• **WHAT YOU SHOULD DO**: Here is a listing. Repeat it exactly and in its entirety.
=== DATASET ENTRIES ===
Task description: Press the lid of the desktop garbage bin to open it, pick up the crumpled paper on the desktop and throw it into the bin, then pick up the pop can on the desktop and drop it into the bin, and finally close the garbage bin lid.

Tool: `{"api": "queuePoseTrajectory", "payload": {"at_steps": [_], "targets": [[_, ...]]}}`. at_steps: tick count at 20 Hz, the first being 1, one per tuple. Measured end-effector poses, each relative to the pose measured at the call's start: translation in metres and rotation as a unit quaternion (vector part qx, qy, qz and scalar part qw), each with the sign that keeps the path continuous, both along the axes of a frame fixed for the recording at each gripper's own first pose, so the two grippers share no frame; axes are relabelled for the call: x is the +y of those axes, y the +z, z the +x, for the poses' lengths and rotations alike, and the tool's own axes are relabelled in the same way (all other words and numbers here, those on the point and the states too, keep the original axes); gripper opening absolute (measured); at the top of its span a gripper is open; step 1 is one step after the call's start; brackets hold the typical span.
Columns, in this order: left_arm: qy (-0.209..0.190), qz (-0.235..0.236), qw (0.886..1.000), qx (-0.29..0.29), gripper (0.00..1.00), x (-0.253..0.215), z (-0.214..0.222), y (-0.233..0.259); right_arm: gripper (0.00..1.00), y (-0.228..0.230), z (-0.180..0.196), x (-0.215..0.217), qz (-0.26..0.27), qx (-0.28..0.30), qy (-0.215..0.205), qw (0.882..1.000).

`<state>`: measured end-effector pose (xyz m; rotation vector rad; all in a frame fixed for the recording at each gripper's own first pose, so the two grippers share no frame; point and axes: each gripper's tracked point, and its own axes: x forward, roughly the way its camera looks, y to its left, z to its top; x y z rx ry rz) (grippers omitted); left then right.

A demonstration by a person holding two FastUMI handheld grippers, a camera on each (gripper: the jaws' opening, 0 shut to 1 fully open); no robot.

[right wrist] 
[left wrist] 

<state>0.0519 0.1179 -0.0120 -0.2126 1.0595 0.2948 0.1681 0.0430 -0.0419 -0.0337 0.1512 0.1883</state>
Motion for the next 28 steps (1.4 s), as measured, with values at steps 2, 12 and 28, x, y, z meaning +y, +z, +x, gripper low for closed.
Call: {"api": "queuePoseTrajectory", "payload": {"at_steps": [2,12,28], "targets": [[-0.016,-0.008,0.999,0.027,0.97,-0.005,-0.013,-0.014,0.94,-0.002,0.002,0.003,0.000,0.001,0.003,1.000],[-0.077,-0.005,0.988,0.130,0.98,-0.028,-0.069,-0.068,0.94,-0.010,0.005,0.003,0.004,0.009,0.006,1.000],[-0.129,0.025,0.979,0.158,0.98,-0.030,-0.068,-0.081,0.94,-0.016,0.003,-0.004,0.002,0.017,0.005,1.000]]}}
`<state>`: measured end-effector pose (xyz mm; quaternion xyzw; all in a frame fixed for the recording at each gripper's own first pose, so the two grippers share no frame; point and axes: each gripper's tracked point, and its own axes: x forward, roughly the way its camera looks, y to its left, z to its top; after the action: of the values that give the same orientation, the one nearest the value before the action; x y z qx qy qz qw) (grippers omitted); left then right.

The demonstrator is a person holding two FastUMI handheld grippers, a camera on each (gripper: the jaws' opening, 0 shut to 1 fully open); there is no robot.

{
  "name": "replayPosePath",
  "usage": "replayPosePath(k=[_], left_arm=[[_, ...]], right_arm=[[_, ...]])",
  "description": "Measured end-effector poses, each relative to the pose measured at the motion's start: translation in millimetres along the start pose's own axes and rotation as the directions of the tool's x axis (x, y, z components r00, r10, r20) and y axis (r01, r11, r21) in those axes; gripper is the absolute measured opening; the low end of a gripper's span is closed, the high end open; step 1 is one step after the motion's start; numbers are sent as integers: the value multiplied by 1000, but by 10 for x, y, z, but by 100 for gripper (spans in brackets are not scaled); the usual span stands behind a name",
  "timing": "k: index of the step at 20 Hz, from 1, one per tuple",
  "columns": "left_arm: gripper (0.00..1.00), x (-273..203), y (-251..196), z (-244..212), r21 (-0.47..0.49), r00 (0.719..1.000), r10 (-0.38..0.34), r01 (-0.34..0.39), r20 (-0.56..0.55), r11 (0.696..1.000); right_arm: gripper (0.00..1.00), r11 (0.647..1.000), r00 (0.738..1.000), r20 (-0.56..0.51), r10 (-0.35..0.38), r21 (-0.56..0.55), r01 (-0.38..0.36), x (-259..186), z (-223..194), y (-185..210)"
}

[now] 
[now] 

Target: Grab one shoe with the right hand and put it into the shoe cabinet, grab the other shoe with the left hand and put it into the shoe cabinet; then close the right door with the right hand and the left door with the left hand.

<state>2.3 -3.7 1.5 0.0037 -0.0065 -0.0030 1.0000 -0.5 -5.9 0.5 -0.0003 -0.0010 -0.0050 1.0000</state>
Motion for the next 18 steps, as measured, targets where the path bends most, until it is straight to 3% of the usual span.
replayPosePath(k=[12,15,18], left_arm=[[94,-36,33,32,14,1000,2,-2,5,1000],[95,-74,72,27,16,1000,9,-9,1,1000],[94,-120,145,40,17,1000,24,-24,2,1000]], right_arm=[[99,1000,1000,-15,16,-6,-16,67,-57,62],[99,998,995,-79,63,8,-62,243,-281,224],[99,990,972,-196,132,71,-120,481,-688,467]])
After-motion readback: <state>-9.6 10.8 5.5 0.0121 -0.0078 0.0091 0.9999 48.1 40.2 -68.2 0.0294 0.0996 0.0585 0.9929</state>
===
• **ANSWER TO THE EXERCISE**:
Task description: Press the lid of the desktop garbage bin to open it, pick up the crumpled paper on the desktop and throw it into the bin, then pick up the pop can on the desktop and drop it into the bin, and finally close the garbage bin lid.

Tool: `{"api": "queuePoseTrajectory", "payload": {"at_steps": [_], "targets": [[_, ...]]}}`. at_steps: tick count at 20 Hz, the first being 1, one per tuple. Measured end-effector poses, each relative to the pose measured at the call's start: translation in metres and rotation as a unit quaternion (vector part qx, qy, qz and scalar part qw), each with the sign that keeps the path continuous, both along the axes of a frame fixed for the recording at each gripper's own first pose, so the two grippers share no frame; axes are relabelled for the call: x is the +y of those axes, y the +z, z the +x, for the poses' lengths and rotations alike, and the tool's own axes are relabelled in the same way (all other words and numbers here, those on the point and the states too, keep the original axes); gripper opening absolute (measured); at the top of its span a gripper is open; step 1 is one step after the call's start; brackets hold the typical span.
Columns, in this order: left_arm: qy (-0.209..0.190), qz (-0.235..0.236), qw (0.886..1.000), qx (-0.29..0.29), gripper (0.00..1.00), x (-0.253..0.215), z (-0.214..0.222), y (-0.233..0.259); right_arm: gripper (0.00..1.00), y (-0.228..0.230), z (-0.180..0.196), x (-0.215..0.217), qz (-0.26..0.27), qx (-0.28..0.30), qy (-0.215..0.205), qw (0.882..1.000).

`<state>`: measured end-effector pose (xyz m; rotation vector rad; all in a frame fixed for the recording at each gripper's own first pose, so the two grippers share no frame; point and axes: each gripper's tracked point, and its own axes: x forward, roughly the way its camera looks, y to its left, z to its top; x y z rx ry rz) (grippers omitted); left then right.

A demonstration by a person holding two FastUMI handheld grippers, a camera on each (gripper: the jaws' opening, 0 shut to 1 fully open); no robot.

[right wrist] 
[left wrist] 

<state>0.0519 0.1179 -0.0120 -0.2126 1.0595 0.2948 0.1681 0.0430 -0.0419 -0.0337 0.1512 0.1883</state>
Motion for the next 28 steps (1.4 s), as measured, with values at steps 2, 12 and 28, x, y, z meaning +y, +z, +x, gripper low for closed.
Call: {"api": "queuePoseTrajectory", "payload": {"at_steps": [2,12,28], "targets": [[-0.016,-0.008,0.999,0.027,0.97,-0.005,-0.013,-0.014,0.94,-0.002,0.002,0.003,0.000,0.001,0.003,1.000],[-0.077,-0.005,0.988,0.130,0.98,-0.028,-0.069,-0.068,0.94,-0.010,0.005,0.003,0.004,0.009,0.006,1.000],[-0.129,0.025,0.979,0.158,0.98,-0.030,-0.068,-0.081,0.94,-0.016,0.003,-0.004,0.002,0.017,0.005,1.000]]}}
`<state>`: measured end-effector pose (xyz mm; quaternion xyzw; all in a frame fixed for the recording at each gripper's own first pose, so the two grippers share no frame; point and axes: each gripper's tracked point, and its own axes: x forward, roughly the way its camera looks, y to its left, z to its top; after the action: of the values that give the same orientation, the one nearest the value before the action; x y z qx qy qz qw) (grippers omitted); left then right.

The demonstrator is a person holding two FastUMI handheld grippers, a camera on each (gripper: the jaws' opening, 0 shut to 1 fully open); there is no robot.

{
  "name": "replayPosePath",
  "usage": "replayPosePath(k=[_], left_arm=[[_, ...]], right_arm=[[_, ...]])",
  "description": "Measured end-effector poses, each relative to the pose measured at the motion's start: translation in millimetres along the start pose's own axes and rotation as the directions of the tool's x axis (x, y, z components r00, r10, r20) and y axis (r01, r11, r21) in those axes; gripper is the absolute measured opening; the low end of a gripper's span is closed, the high end open; step 1 is one step after the motion's start; numbers are sent as integers: the value multiplied by 1000, but by 10 for x, y, z, but by 100 for gripper (spans in brackets are not scaled); the usual span stands behind a name",
  "timing": "k: index of the step at 20 Hz, from 1, one per tuple",
  "columns": "left_arm: gripper (0.00..1.00), x (-273..203), y (-251..196), z (-244..212), r21 (-0.47..0.49), r00 (0.719..1.000), r10 (-0.38..0.34), r01 (-0.34..0.39), r20 (-0.56..0.55), r11 (0.696..1.000); right_arm: gripper (0.00..1.00), r11 (0.647..1.000), r00 (0.738..1.000), r20 (-0.56..0.51), r10 (-0.35..0.38), r21 (-0.56..0.55), r01 (-0.38..0.36), x (-259..186), z (-223..194), y (-185..210)"
}

[now] 
[now] 

Target: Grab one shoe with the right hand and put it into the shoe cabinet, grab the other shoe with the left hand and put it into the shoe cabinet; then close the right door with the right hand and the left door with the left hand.

<state>2.3 -3.7 1.5 0.0037 -0.0065 -0.0030 1.0000 -0.5 -5.9 0.5 -0.0003 -0.0010 -0.0050 1.0000</state>
Motion for the next 18 steps, as measured, targets where the path bends most, until it is straight to 3% of the usual span.
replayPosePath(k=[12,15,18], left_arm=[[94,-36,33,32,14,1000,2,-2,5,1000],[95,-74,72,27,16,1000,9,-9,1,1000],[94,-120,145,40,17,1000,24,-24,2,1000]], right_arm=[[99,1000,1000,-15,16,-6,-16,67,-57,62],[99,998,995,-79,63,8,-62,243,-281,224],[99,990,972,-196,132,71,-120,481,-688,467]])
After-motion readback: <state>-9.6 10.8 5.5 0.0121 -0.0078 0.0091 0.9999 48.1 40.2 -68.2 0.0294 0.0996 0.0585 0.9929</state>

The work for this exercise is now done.